It hit the barrier of water with an explosion, sending red sparks into the air. The water shield swallowed the fire. I hid my face in the crook of my arm, waiting for it to implode. Once it did,
I would run through and rescue Rhode. The fire would chase the vampires away from Wickham, away from us, and I could spend the rest of my time explaining to Rhode all the ways in which I would
never fail him again.
I peeked over my arm.
The red pendant was now the size of a basketball inside the centre of the spinning water. The water shield pulsed to the rhythm of a heartbeat. It contracted and then doubled in size. It
contracted again . . . growing even bigger. Where was the conflagration? Where was Fire’s power?
Wide-eyed, Justin backed away towards the beach grass. ‘What is that?’ he asked, as the orange deepened to a coral colour and the sphere engorged even more.
I didn’t dare breathe. No one moved. The ground rumbled and the orb shook. Any moment . . .
Come on!
I prayed.
The bubble blasted apart. A great rush of air lifted me off the shore and I flew back into the water. I rocketed to the bottom, completely submerged, and kicked to the surface. I broke through
and gasped. Crackling fiery embers shot through the air like fireworks. Red trails from the combustion fell to the ground in grand arcs. There was a symphony of hisses as flames dived towards the
bay and, finally, were extinguished.
What had happened?
Not even a red ember or a tiny flame flickered in the starry night.
The water shield had engulfed the fire pendant and exploded, leaving nothing behind but a black scorch mark on the sand. It hadn’t produced the inferno that Fire had promised.

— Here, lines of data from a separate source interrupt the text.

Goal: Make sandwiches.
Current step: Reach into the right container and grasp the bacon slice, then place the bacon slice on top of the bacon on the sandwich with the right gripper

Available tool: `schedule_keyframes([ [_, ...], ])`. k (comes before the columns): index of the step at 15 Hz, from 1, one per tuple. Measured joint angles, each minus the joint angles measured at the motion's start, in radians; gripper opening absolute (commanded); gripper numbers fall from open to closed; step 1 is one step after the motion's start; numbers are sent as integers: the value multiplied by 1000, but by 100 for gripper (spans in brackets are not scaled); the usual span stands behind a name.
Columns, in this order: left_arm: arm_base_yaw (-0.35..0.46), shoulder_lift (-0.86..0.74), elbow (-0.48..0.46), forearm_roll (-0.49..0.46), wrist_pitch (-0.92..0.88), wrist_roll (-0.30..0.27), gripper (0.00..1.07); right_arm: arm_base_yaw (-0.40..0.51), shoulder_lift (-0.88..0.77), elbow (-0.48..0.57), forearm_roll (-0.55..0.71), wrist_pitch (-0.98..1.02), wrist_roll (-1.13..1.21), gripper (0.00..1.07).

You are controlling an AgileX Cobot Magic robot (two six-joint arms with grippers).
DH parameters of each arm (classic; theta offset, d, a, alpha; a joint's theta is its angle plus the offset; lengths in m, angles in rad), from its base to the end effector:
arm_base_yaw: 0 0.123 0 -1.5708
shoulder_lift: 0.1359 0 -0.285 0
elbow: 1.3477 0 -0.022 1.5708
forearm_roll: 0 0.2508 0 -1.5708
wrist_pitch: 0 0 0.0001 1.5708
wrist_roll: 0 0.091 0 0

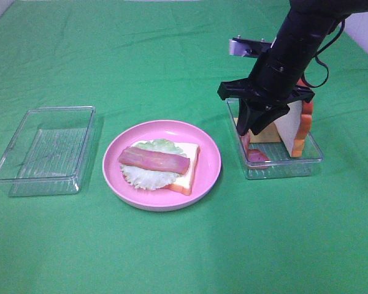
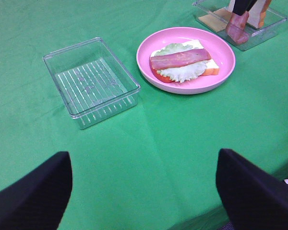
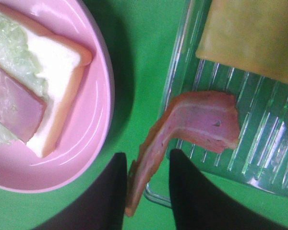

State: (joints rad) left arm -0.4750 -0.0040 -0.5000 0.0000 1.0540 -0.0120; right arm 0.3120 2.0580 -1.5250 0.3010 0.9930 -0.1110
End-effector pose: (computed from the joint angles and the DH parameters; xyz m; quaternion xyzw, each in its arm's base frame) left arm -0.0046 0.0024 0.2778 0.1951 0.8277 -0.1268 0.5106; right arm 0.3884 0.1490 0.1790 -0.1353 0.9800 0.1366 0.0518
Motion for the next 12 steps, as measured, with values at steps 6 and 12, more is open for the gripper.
schedule_keyframes([
  [6, 0, 0, 0, 0, 0, 0, 78, 0, 0, -4, -1, 7, 1, 0],
  [12, 0, 0, 0, 0, 0, 0, 78, 0, -88, -53, -2, 50, 1, 0],
])
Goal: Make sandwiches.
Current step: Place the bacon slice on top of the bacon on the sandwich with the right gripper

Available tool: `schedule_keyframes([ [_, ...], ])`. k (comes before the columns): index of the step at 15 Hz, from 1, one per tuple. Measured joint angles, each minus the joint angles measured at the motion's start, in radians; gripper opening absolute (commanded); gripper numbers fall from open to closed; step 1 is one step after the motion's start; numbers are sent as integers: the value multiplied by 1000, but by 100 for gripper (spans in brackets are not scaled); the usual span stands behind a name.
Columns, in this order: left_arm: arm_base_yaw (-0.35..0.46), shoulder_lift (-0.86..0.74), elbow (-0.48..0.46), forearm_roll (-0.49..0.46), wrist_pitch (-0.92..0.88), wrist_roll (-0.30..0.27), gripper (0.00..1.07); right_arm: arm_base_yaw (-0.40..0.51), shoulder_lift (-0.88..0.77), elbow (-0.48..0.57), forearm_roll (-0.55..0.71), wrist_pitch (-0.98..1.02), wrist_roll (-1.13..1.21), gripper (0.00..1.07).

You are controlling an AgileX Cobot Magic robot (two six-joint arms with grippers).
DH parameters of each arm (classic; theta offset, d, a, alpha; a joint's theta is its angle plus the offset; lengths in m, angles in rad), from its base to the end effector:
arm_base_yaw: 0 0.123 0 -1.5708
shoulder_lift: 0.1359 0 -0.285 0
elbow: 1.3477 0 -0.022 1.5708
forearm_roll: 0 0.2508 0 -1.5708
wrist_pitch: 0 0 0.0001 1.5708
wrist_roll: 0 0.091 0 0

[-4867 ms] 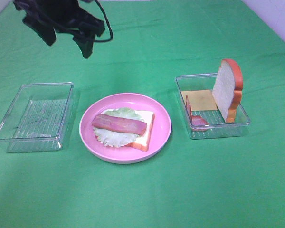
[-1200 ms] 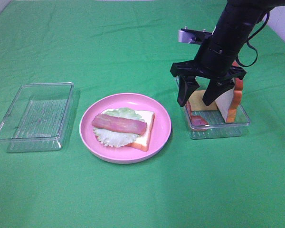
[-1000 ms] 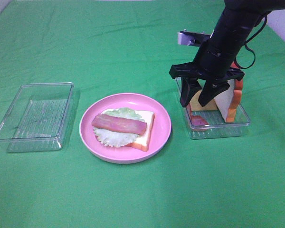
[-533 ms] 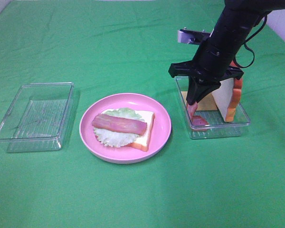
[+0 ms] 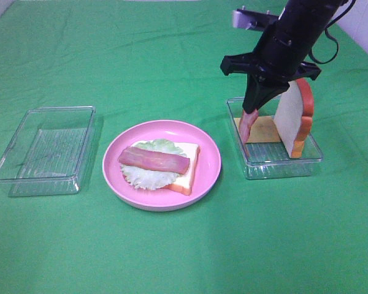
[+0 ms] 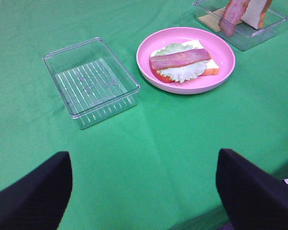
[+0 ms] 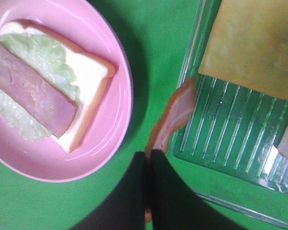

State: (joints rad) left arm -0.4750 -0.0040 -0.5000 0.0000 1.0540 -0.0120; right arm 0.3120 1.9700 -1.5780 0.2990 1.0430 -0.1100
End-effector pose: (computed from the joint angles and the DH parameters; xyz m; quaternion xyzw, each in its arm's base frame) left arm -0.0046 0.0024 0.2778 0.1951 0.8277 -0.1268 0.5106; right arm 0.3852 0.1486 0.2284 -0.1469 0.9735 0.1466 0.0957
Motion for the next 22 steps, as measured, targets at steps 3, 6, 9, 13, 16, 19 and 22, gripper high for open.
schedule_keyframes([
  [3, 0, 0, 0, 0, 0, 0, 78, 0, -75, -9, 77, 25, -15, 0],
  [6, 0, 0, 0, 0, 0, 0, 78, 0, -86, -9, 307, 63, -149, 0],
  [9, 0, 0, 0, 0, 0, 0, 78, 1, -86, -9, 518, 76, -268, 0],
  [13, 0, 0, 0, 0, 0, 0, 78, 104, -67, -9, 602, 56, -322, 0],
  [16, 0, 0, 0, 0, 0, 0, 78, 203, 20, -9, 642, -56, -323, 0],
  [19, 0, 0, 0, 0, 0, 0, 78, 209, 73, -9, 650, -124, -323, 0],
  [22, 0, 0, 0, 0, 0, 0, 78, 209, 108, -9, 551, -189, -275, 0],
])
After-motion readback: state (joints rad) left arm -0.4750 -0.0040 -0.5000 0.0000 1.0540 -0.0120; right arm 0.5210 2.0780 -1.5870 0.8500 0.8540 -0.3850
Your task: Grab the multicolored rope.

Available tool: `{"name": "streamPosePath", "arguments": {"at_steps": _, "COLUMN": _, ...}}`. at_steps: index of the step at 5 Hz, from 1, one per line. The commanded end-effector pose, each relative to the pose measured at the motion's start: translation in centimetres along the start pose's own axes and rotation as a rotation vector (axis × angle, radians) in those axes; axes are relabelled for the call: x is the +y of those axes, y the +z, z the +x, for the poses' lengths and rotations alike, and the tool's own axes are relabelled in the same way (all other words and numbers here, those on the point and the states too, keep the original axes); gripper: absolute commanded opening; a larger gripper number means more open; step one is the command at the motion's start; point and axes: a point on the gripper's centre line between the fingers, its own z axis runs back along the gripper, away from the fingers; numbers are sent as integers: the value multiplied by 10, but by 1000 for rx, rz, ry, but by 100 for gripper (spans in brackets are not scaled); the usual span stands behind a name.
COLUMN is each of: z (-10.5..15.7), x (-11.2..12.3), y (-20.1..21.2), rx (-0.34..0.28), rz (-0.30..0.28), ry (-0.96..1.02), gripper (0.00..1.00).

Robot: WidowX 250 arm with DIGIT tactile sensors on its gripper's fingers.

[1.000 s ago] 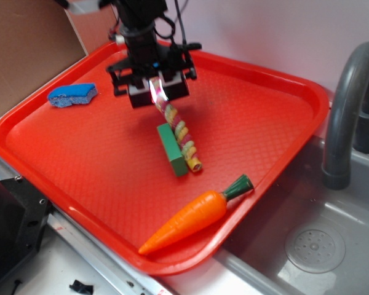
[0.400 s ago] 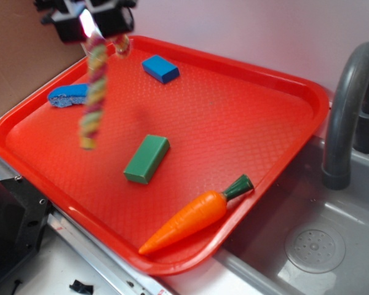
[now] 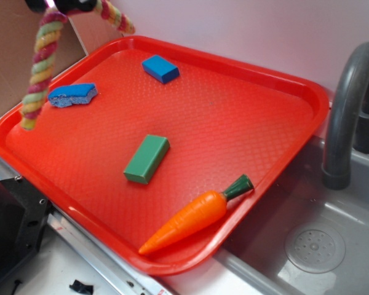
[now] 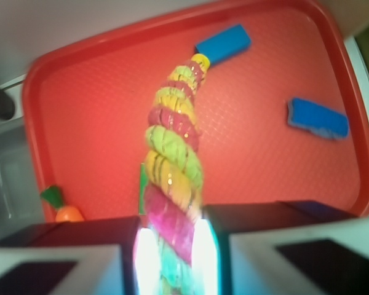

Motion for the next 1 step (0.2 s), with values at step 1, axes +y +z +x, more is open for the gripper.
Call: {"name": "streamPosePath", "arguments": {"at_steps": 1, "z": 9, "x": 6, "y": 21, "rx": -58, "rz": -47, "ry": -41, "gripper": 0}}
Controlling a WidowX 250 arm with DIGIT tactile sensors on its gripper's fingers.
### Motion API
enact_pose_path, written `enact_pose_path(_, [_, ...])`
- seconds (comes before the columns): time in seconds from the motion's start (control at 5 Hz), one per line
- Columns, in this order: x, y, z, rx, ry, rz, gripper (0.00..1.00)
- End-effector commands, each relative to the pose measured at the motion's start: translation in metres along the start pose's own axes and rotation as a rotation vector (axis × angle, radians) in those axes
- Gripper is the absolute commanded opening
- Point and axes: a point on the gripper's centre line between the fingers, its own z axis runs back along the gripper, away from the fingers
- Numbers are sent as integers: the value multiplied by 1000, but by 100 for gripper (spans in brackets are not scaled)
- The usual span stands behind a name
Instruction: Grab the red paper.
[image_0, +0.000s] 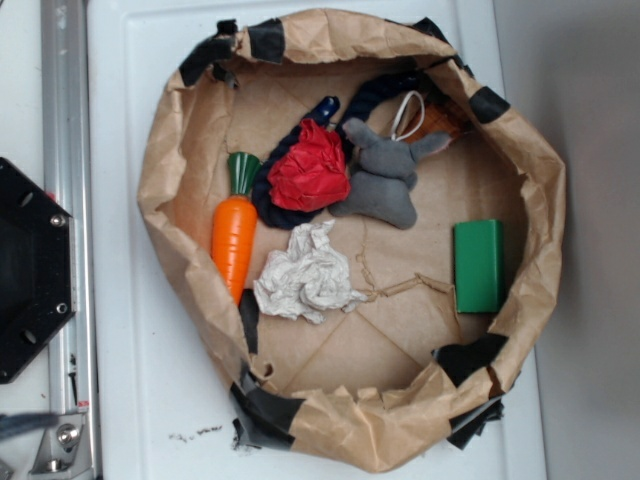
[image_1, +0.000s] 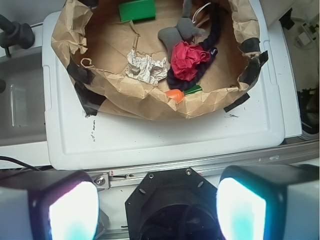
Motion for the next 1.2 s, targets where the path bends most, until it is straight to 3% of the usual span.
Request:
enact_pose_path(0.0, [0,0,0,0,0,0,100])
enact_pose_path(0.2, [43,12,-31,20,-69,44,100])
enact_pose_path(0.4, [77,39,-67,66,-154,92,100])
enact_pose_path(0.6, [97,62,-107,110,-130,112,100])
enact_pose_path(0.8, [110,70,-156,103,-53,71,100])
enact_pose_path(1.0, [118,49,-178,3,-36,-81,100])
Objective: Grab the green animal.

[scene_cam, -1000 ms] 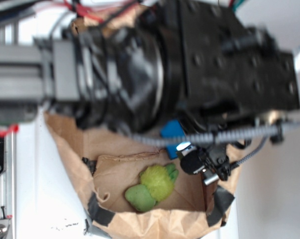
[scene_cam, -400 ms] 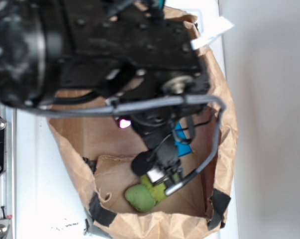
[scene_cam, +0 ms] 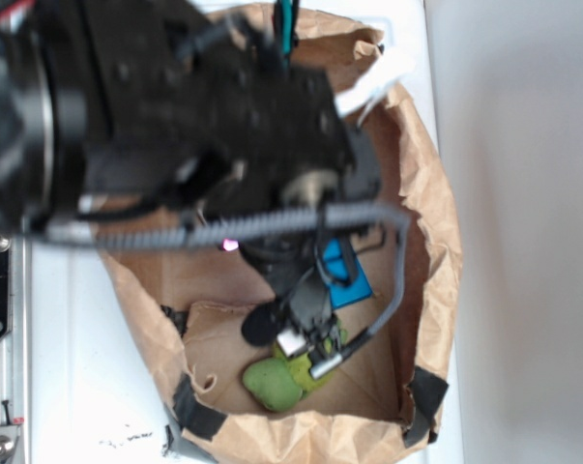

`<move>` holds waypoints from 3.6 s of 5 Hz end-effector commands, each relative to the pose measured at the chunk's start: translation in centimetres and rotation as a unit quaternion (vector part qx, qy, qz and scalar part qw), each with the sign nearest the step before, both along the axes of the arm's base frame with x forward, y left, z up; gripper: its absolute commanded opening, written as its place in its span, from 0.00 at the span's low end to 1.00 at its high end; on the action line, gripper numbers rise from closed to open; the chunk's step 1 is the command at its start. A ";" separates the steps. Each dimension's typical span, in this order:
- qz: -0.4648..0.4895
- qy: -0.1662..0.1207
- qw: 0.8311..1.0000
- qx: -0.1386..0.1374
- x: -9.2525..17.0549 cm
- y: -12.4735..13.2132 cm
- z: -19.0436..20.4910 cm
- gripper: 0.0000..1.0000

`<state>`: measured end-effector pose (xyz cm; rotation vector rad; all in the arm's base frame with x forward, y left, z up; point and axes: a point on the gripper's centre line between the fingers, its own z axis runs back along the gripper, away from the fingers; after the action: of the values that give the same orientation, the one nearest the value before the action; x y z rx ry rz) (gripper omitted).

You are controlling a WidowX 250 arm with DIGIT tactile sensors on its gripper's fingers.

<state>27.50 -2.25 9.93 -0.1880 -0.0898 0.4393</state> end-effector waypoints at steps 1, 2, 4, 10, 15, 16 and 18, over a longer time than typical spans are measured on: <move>-0.019 -0.014 1.000 0.008 0.5 -1.4 -0.4 1.00; -0.019 -0.014 1.000 0.008 0.5 -1.4 -0.4 1.00; -0.019 -0.014 1.000 0.008 0.5 -1.4 -0.4 1.00; 0.009 -0.039 0.996 -0.079 2.5 -4.1 -2.1 1.00; -0.029 -0.022 0.999 0.008 0.6 -7.5 -9.2 0.71; -0.023 -0.032 0.999 0.016 1.2 -6.7 -8.4 0.00; 0.024 -0.048 0.999 0.002 4.0 -1.8 -5.1 0.00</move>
<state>30.65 -4.91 3.36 -0.1850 -0.1297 0.4759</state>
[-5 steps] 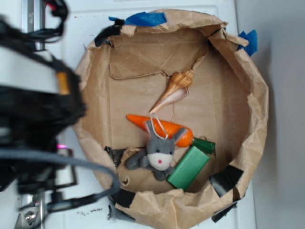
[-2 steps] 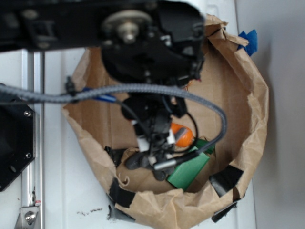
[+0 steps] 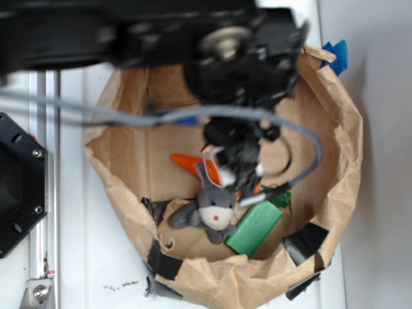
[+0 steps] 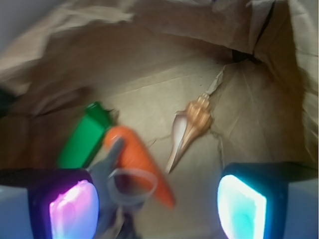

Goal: Grab the shell.

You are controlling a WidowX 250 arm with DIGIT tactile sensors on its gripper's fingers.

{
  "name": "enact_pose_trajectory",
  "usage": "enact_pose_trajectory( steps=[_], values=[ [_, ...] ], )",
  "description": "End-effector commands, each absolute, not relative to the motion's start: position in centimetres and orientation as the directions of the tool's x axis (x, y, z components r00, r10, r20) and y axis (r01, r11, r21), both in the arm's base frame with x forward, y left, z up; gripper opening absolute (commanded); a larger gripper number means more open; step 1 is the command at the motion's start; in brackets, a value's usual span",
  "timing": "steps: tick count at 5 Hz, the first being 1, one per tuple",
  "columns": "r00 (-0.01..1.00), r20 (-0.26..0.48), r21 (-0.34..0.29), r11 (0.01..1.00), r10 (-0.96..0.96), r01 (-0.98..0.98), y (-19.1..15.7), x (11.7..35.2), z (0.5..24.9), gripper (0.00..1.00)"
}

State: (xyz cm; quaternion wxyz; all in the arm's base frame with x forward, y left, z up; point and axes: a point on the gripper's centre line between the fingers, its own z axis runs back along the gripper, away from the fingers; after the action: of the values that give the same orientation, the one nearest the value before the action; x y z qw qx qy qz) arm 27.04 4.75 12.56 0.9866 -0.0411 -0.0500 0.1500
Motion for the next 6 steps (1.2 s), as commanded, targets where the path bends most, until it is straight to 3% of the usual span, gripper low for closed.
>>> enact_pose_trajectory(
  steps=[1,3,6],
  values=[
    [0.931,0.163,-0.064,0.945,0.326,-0.32,6.6,29.2,10.2,1.0],
    [0.926,0.179,-0.056,0.943,0.332,-0.328,6.6,29.7,7.1,1.0],
    [0.894,0.192,-0.046,0.914,0.405,-0.404,6.9,31.0,4.9,1.0]
  ],
)
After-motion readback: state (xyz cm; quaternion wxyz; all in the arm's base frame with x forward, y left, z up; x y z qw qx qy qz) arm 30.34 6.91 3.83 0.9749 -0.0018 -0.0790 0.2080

It had failed. I had used my
one
power and it completely failed me.
The explosion must have thrown Justin back as well. As he stood up, his mouth was lifted into a closed-lipped smile.
‘He knows nothing,’ I said but my voice cracked, growing hoarse.
Justin bowed and pretended to doff a cap to me. He jumped the sea wall with the agility of a cat and left me bleeding in the bay – alone.
‘Rhode?’ I cried into the darkness, even though I knew it was pointless.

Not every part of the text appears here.